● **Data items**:
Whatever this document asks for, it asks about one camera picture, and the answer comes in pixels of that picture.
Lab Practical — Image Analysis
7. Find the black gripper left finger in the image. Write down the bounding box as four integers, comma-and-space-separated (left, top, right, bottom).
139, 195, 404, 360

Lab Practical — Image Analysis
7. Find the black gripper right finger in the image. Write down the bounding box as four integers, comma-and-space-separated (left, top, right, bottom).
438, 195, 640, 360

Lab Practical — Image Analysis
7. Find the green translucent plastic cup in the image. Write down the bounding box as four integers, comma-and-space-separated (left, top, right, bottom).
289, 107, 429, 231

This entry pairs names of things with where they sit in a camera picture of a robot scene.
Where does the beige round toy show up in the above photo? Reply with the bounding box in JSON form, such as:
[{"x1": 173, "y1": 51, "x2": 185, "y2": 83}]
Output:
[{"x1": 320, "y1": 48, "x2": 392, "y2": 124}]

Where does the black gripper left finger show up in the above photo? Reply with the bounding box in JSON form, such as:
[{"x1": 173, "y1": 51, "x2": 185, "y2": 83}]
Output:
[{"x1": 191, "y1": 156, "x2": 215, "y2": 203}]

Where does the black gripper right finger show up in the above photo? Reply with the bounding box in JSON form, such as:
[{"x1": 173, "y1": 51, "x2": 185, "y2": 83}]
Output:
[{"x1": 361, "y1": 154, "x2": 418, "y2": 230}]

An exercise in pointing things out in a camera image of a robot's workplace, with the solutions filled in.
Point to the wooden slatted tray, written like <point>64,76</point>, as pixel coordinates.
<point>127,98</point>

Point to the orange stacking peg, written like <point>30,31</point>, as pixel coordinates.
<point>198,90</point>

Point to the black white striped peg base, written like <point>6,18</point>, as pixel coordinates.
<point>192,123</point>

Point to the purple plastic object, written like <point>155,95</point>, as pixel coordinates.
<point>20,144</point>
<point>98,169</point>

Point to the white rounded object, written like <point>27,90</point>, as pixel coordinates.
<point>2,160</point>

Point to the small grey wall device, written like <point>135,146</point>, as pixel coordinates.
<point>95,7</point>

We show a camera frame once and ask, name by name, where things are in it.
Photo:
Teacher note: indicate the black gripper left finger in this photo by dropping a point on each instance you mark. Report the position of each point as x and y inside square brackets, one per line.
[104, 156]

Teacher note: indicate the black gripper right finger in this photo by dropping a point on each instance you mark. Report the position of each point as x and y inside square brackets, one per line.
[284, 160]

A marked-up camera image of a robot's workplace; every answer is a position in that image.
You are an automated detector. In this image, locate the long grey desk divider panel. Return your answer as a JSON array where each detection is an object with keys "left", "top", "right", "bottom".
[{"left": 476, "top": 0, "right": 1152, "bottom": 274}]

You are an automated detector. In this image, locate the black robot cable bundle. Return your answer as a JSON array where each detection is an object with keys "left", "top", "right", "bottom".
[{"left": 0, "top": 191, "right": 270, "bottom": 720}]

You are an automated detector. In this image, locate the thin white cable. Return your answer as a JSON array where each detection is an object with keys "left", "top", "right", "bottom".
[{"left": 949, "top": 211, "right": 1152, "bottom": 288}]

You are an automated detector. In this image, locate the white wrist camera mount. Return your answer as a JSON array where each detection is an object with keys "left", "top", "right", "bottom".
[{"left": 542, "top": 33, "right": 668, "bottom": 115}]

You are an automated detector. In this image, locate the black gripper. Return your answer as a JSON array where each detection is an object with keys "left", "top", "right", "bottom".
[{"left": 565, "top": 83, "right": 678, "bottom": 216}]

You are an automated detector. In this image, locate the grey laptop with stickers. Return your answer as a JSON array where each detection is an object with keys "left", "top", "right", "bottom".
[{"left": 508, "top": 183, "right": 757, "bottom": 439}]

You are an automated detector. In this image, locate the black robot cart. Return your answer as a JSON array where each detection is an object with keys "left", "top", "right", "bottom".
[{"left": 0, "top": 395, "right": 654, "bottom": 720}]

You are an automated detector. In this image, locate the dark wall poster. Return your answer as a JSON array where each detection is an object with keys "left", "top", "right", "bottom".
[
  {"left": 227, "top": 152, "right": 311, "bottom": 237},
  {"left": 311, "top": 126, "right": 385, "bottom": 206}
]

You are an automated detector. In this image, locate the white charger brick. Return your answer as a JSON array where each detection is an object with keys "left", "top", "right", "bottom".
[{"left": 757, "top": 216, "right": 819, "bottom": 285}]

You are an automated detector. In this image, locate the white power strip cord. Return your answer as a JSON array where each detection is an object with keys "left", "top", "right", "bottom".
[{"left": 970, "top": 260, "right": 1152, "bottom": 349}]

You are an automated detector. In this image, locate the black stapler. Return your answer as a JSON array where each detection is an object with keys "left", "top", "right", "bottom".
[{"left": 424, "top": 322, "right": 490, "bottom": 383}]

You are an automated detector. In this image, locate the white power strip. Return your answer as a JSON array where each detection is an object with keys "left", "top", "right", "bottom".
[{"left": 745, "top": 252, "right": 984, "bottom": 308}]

● **YOUR ASSIGNMENT**: Every line of the data must be reproduced exactly.

● **REPLY TO THE EXERCISE**:
Whatever this document asks for, it asks about one camera picture, and the answer comes in pixels of that picture.
Lab Practical — Image Analysis
7. Find the black gripper left finger in the image. Write down the bounding box as four integers, comma-and-space-separated (left, top, right, bottom).
139, 195, 404, 360

Lab Practical — Image Analysis
7. Find the black gripper right finger in the image. Write down the bounding box as four integers, comma-and-space-separated (left, top, right, bottom).
438, 195, 640, 360

Lab Practical — Image Analysis
7. Find the green translucent plastic cup in the image. Write down the bounding box as four integers, comma-and-space-separated (left, top, right, bottom).
289, 107, 429, 231

This entry pairs names of things with where they sit in a camera picture of a robot scene.
Where does the beige round toy show up in the above photo? Reply with the bounding box in JSON form, such as:
[{"x1": 173, "y1": 51, "x2": 185, "y2": 83}]
Output:
[{"x1": 320, "y1": 48, "x2": 392, "y2": 124}]

Where does the black gripper left finger show up in the above photo? Reply with the bounding box in JSON form, such as:
[{"x1": 173, "y1": 51, "x2": 185, "y2": 83}]
Output:
[{"x1": 191, "y1": 156, "x2": 215, "y2": 203}]

Where does the black gripper right finger show up in the above photo? Reply with the bounding box in JSON form, such as:
[{"x1": 173, "y1": 51, "x2": 185, "y2": 83}]
Output:
[{"x1": 361, "y1": 154, "x2": 418, "y2": 230}]

An exercise in pointing things out in a camera image of a robot's workplace, with the solutions filled in.
Point to the wooden slatted tray, written like <point>64,76</point>, as pixel coordinates.
<point>127,98</point>

Point to the orange stacking peg, written like <point>30,31</point>, as pixel coordinates.
<point>198,90</point>

Point to the black white striped peg base, written like <point>6,18</point>, as pixel coordinates.
<point>192,123</point>

Point to the purple plastic object, written like <point>155,95</point>, as pixel coordinates.
<point>20,144</point>
<point>98,169</point>

Point to the white rounded object, written like <point>27,90</point>, as pixel coordinates.
<point>2,160</point>

Point to the small grey wall device, written like <point>135,146</point>, as pixel coordinates.
<point>95,7</point>

We show a camera frame once and ask, name by name, where things are in it.
Photo:
Teacher note: indicate the black gripper left finger in this photo by dropping a point on each instance you mark. Report the position of each point as x and y inside square brackets, one per line.
[104, 156]

Teacher note: indicate the black gripper right finger in this photo by dropping a point on each instance you mark. Report the position of each point as x and y inside square brackets, one per line.
[284, 160]

A marked-up camera image of a robot's workplace; every answer is a position in that image.
You are an automated detector. In this image, locate the long grey desk divider panel. Return your answer as a JSON array where each detection is an object with keys "left", "top", "right", "bottom".
[{"left": 476, "top": 0, "right": 1152, "bottom": 274}]

You are an automated detector. In this image, locate the black robot cable bundle. Return your answer as a JSON array where each detection is an object with keys "left", "top", "right", "bottom".
[{"left": 0, "top": 191, "right": 270, "bottom": 720}]

You are an automated detector. In this image, locate the thin white cable. Return your answer as a JSON array where each detection is an object with keys "left", "top", "right", "bottom".
[{"left": 949, "top": 211, "right": 1152, "bottom": 288}]

You are an automated detector. In this image, locate the white wrist camera mount. Return your answer as a JSON array where each detection is an object with keys "left", "top", "right", "bottom".
[{"left": 542, "top": 33, "right": 668, "bottom": 115}]

You are an automated detector. In this image, locate the black gripper. Return your answer as a JSON array where each detection is an object with keys "left", "top", "right", "bottom".
[{"left": 565, "top": 83, "right": 678, "bottom": 216}]

You are an automated detector. In this image, locate the grey laptop with stickers. Return your answer as a JSON array where each detection is an object with keys "left", "top", "right", "bottom".
[{"left": 508, "top": 183, "right": 757, "bottom": 439}]

You are an automated detector. In this image, locate the black robot cart. Return your answer as a JSON array where each detection is an object with keys "left", "top", "right", "bottom".
[{"left": 0, "top": 395, "right": 654, "bottom": 720}]

You are an automated detector. In this image, locate the dark wall poster. Return your answer as a JSON array where each detection is an object with keys "left", "top", "right", "bottom".
[
  {"left": 227, "top": 152, "right": 311, "bottom": 237},
  {"left": 311, "top": 126, "right": 385, "bottom": 206}
]

You are an automated detector. In this image, locate the white charger brick. Return your answer as a JSON array where each detection is an object with keys "left", "top", "right", "bottom".
[{"left": 757, "top": 216, "right": 819, "bottom": 285}]

You are an automated detector. In this image, locate the white power strip cord. Return your answer as a JSON array where each detection is an object with keys "left", "top", "right", "bottom".
[{"left": 970, "top": 260, "right": 1152, "bottom": 349}]

You are an automated detector. In this image, locate the black stapler. Return your answer as a JSON array where each detection is an object with keys "left", "top", "right", "bottom".
[{"left": 424, "top": 322, "right": 490, "bottom": 383}]

You are an automated detector. In this image, locate the white power strip. Return your answer as a JSON array where each detection is an object with keys "left", "top", "right", "bottom".
[{"left": 745, "top": 252, "right": 984, "bottom": 308}]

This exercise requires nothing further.